**BRIEF:**
How many lines in this material include the string "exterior"? Answer with the number and nothing further.

**SUPPLIED MATERIAL:**

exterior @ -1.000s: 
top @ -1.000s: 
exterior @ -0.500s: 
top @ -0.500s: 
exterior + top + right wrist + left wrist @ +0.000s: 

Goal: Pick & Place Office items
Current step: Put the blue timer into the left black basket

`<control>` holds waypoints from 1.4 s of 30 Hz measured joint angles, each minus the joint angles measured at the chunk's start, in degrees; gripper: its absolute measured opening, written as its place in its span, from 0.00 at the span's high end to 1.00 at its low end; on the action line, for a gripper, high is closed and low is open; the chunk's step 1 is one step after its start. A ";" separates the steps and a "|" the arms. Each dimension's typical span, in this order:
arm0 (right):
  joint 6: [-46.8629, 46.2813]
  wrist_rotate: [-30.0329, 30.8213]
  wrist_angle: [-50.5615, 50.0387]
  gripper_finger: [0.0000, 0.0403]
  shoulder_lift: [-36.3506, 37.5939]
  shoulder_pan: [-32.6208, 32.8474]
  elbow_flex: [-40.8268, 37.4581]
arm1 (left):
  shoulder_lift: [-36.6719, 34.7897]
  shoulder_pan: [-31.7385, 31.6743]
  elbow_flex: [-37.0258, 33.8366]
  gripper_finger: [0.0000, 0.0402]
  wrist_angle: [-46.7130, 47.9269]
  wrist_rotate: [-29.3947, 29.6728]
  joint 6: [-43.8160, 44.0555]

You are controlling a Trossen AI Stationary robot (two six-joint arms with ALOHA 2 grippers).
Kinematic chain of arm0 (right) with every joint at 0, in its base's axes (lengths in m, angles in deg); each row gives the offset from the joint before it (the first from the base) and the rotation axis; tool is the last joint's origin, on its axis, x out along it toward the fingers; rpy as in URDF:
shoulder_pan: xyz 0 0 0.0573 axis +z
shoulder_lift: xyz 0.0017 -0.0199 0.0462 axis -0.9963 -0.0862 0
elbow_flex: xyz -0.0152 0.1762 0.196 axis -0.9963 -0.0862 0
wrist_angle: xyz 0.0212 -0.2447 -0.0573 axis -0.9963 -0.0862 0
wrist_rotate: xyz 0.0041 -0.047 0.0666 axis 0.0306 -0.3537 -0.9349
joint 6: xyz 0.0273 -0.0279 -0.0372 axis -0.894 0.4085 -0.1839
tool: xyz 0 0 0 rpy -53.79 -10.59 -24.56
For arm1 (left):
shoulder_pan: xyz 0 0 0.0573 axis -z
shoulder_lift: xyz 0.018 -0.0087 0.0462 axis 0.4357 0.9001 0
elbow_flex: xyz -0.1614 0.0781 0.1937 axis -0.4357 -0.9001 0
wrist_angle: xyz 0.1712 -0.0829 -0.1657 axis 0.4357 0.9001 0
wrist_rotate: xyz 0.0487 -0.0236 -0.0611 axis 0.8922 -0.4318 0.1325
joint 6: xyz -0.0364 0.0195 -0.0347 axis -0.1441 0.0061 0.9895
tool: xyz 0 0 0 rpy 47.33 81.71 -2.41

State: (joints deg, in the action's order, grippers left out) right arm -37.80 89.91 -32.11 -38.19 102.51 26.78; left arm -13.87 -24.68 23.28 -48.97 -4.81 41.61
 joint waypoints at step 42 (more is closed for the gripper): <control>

**ANSWER BELOW:**
3